Summary
Weights are clamped wrongly so new weights are calculated wrongly as leading to broken weights.
https://github.com/Cyfrin/2024-12-quantamm/blob/a775db4273eb36e7b4536c5b60207c9f17541b92/pkg/pool-quantamm/contracts/rules/base/QuantammMathGuard.sol#L36
Vulnerability Details
QuantammMathGuard.sol#_guardQuantAMMWeights() function which guards QuantAMM weights is as follows.
function _guardQuantAMMWeights(
int256[] memory _weights,
int256[] calldata _prevWeights,
int256 _epsilonMax,
int256 _absoluteWeightGuardRail
) internal pure returns (int256[] memory guardedNewWeights) {
@>
@> _weights = _clampWeights(_weights, _absoluteWeightGuardRail);
guardedNewWeights = _normalizeWeightUpdates(_prevWeights, _weights, _epsilonMax);
}
As we can see above, _clampWeights() function clamps weights so that they go beyond the maximum/minimum.

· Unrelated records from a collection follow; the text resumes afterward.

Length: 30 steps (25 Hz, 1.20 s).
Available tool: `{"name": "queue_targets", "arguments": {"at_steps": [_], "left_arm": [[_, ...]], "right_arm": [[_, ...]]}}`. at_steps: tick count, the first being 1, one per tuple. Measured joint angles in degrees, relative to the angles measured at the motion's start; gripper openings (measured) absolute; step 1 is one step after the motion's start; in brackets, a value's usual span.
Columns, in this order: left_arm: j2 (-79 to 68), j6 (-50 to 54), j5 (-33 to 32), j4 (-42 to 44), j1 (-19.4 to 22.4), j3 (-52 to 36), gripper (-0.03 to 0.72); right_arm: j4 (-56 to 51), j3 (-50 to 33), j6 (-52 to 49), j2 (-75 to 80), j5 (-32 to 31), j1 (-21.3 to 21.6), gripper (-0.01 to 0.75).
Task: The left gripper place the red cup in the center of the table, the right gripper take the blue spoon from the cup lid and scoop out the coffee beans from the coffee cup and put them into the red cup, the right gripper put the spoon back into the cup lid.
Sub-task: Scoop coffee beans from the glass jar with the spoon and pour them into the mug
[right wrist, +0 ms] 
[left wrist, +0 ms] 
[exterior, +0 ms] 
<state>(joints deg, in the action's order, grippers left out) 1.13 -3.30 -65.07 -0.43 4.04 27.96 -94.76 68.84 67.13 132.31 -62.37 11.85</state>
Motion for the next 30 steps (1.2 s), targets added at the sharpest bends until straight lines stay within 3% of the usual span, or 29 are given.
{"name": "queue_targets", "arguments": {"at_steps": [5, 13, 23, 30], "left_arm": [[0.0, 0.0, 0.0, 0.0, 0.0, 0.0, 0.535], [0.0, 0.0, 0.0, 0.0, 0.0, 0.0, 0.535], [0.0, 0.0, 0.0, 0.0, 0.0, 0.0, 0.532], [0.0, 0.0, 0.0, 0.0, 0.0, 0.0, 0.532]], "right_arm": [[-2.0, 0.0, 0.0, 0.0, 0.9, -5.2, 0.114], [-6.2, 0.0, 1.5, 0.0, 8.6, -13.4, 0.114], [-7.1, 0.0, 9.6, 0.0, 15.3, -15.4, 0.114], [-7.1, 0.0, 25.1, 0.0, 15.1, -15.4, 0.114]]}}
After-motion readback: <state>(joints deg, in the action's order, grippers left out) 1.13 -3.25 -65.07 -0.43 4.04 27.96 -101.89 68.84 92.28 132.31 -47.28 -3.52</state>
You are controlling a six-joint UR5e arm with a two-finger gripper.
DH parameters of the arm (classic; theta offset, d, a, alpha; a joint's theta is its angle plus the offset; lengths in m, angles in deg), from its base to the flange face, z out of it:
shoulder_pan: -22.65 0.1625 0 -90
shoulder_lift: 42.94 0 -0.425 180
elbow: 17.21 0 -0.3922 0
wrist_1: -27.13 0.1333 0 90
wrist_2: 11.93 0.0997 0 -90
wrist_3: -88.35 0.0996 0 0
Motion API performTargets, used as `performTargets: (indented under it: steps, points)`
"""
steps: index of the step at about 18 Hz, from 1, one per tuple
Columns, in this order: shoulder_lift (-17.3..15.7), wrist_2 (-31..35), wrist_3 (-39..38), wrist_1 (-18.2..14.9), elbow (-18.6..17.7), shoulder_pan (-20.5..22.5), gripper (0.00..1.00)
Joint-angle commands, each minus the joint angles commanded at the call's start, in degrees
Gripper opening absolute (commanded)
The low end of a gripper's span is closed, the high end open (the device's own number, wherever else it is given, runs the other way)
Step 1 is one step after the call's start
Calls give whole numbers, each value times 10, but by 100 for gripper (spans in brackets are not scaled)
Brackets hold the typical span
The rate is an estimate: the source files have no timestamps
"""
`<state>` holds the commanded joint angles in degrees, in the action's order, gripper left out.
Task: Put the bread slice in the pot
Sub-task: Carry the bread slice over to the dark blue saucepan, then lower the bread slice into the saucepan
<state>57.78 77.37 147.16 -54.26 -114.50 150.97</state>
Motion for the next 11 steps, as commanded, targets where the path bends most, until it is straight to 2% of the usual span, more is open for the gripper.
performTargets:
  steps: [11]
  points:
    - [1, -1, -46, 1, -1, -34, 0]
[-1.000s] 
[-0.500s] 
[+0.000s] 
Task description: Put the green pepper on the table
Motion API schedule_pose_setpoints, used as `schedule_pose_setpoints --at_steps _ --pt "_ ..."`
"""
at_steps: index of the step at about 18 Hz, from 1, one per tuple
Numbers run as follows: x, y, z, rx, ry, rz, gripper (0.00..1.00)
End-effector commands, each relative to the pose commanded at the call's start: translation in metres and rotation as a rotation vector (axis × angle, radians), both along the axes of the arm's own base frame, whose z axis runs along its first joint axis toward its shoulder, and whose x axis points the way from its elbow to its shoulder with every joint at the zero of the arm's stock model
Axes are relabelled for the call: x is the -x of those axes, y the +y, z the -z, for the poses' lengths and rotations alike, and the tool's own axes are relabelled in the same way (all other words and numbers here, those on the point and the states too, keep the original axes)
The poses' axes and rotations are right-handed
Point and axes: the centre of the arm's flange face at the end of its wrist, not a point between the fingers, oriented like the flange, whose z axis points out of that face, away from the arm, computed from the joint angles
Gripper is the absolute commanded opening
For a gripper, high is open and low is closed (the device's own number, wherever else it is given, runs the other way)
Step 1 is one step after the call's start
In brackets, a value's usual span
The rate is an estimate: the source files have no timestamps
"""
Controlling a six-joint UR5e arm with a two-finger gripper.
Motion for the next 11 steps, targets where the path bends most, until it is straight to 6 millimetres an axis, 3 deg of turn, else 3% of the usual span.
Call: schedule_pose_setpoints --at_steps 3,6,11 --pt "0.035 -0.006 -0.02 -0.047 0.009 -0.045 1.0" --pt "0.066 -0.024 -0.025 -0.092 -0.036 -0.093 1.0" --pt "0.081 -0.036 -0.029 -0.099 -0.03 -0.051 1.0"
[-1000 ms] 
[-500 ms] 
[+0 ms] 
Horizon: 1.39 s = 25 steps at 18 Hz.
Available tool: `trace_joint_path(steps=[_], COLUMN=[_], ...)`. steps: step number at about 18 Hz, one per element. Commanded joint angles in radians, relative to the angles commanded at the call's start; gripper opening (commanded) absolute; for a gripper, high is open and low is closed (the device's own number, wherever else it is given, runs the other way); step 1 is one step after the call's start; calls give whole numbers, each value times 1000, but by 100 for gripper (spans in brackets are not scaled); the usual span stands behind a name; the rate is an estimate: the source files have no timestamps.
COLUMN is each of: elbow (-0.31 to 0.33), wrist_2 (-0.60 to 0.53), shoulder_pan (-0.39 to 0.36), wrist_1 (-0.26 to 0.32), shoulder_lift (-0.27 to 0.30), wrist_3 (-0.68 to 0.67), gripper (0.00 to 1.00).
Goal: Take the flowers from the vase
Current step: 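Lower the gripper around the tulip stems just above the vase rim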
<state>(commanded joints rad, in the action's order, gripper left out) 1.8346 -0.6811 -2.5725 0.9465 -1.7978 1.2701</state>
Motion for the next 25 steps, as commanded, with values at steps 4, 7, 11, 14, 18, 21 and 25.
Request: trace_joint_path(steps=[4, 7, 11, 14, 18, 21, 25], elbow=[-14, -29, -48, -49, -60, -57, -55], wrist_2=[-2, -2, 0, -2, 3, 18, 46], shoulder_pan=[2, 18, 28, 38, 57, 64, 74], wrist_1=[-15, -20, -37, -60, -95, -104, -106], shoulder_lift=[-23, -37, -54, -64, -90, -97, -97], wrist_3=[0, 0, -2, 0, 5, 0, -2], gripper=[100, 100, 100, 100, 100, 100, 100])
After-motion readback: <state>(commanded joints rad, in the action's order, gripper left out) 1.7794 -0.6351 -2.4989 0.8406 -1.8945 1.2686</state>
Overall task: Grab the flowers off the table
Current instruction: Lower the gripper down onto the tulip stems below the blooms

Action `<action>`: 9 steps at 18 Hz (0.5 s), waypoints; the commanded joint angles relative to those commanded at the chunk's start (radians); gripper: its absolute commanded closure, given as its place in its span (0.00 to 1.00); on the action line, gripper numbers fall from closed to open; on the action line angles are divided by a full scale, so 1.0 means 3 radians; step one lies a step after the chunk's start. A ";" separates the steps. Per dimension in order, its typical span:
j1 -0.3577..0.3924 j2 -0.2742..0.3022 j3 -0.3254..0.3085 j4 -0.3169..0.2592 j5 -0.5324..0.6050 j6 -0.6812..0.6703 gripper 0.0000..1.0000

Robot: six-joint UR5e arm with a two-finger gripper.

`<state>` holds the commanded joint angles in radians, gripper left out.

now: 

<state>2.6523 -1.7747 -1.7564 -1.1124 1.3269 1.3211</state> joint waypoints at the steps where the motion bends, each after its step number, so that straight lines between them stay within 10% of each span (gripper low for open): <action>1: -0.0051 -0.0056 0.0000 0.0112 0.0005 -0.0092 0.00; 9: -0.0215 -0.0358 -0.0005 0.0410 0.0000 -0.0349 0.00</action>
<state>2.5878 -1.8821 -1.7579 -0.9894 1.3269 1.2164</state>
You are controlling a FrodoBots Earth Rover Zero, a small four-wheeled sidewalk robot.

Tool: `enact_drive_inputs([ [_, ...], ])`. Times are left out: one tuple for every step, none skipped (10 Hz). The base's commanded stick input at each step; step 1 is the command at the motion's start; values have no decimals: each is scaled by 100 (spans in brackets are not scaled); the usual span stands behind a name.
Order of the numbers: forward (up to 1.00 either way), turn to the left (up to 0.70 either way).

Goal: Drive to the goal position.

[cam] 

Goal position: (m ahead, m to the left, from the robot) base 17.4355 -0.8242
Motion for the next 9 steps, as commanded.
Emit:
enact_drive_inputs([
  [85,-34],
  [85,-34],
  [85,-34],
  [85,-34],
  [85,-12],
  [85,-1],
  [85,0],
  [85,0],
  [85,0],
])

This function is as follows.
/// @notice Applies guard rails (min value, max value) to weights and returns the normalized weights
/// @param _weights Raw weights
/// @return Clamped weights
function _clampWeights(
int256[] memory _weights,
int256 _absoluteWeightGuardRail
) internal pure returns (int256[] memory) {
unchecked {
uint weightLength = _weights.length;
if (weightLength == 1) {
return _weights;
}
int256 absoluteMin = _absoluteWeightGuardRail
@> int256 absoluteMax = ONE -
(PRBMathSD59x18.fromInt(int256(_weights.length - 1)).mul(_absoluteWeightGuardRail));
@> int256 sumRemainerWeight = ONE;
int256 sumOtherWeights
for (uint i; i < weightLength; ++i) {
if (_weights[i] < absoluteMin) {
@> _weights[i] = absoluteMin;
@> sumRemainerWeight -= absoluteMin;
} else if (_weights[i] > absoluteMax) {
@> _weights[i] = absoluteMax;
@> sumOtherWeights += absoluteMax;
}
}
@> if (sumOtherWeights != 0) {
@> int256 proportionalRemainder = sumRemainerWeight.div(sumOtherWeights);
for (uint i; i < weightLength; ++i) {
@> if (_weights[i] != absoluteMin) {
@> _weights[i] = _weights[i].mul(proportionalRemainder);
}
}
}
}
return _weights;
}
From doc, we can see that this function clamps to [minimum, maximum] and normalizes weights.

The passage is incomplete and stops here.